TEHRAN: Iran warned Sunday it may “seriously reconsider” its commitments to the UN atomic watchdog if European parties to a nuclear deal trigger a dispute mechanism that could lead to sanctions.
The 2015 nuclear accord has been unraveling since last year when the United States unilaterally withdrew from it and began reimposing sanctions on Iran.
The three European countries still party to the deal — Britain, France and Germany — have been trying to salvage it but their efforts have so far borne little fruit.

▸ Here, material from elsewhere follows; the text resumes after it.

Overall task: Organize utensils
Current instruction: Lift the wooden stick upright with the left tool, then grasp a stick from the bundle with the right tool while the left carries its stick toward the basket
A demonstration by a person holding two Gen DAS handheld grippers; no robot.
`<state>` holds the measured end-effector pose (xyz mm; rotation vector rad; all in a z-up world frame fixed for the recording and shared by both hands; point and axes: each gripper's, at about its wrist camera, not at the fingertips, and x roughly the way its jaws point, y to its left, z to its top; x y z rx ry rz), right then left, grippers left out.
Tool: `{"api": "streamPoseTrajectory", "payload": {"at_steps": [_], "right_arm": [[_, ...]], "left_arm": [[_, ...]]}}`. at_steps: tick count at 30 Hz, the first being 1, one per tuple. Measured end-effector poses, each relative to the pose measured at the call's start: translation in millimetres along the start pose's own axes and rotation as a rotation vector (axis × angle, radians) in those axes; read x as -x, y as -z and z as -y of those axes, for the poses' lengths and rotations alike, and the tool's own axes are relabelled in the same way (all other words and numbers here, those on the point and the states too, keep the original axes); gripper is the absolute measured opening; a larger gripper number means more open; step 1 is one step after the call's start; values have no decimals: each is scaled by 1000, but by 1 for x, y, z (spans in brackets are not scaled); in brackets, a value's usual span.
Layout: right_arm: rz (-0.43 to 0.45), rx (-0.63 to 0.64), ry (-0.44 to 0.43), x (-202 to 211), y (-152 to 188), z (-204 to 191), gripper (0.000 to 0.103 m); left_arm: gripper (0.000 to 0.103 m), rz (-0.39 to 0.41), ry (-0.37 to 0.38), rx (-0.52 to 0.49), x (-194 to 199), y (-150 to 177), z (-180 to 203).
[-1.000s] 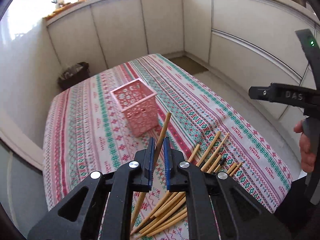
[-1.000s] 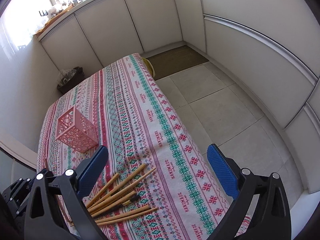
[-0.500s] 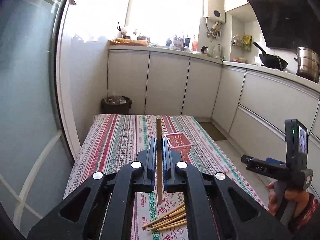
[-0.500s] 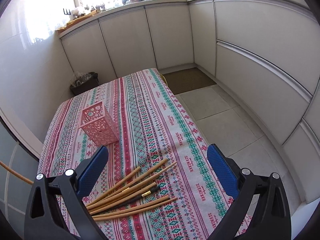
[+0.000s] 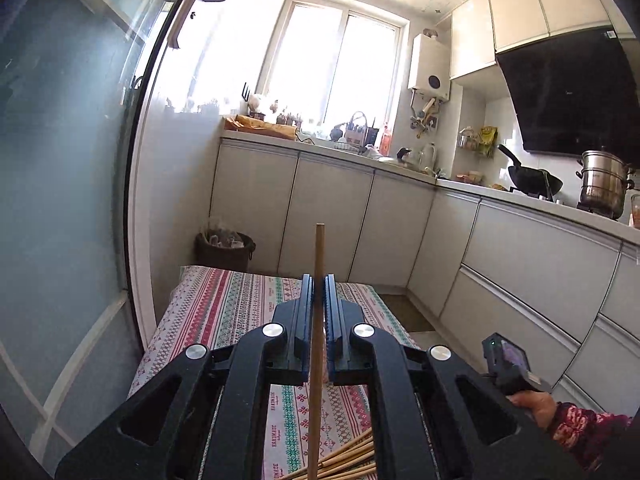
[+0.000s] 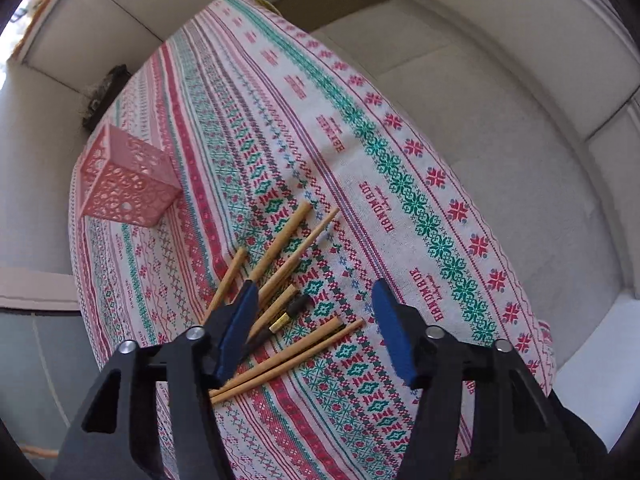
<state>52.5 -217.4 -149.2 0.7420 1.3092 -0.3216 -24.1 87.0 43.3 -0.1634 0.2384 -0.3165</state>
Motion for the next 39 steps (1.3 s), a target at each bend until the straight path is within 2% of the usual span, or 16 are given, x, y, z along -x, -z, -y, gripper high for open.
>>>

“If they use the trigger (mechanism), Iran would be forced to seriously reconsider some of its commitments to” the International Atomic Energy Agency, said parliament speaker Ali Larijani.
“If they think doing so is more beneficial to them, they can go ahead,” he told a news conference in Tehran.
In May, one year after the US pullout, Iran began retaliating by scaling back its commitments to the deal — known formally as the Joint Comprehensive Plan of Action.
Following its latest step back this month, the European parties warned the JCPOA’s dispute resolution mechanism could be triggered if Iran continued down that path.
It covers various stages that could take several months to unfold, but the issue could eventually end up before the UN Security Council, which could decide to reimpose sanctions.
Larijani also suggested the current deadlock with the United States could be “fixed” if Iran’s arch-foe learns from the past.
Ahead of the 2015 deal, then US president Barack “Obama wrote a letter and said that I accept Iran’s enrichment, now let’s negotiate,” he said.
“If the American officials have just as much wisdom, to use past experiences, then they can fix this issue.”
The JCPOA set out restrictions on Iran’s nuclear program in exchange for the lifting of Western sanctions.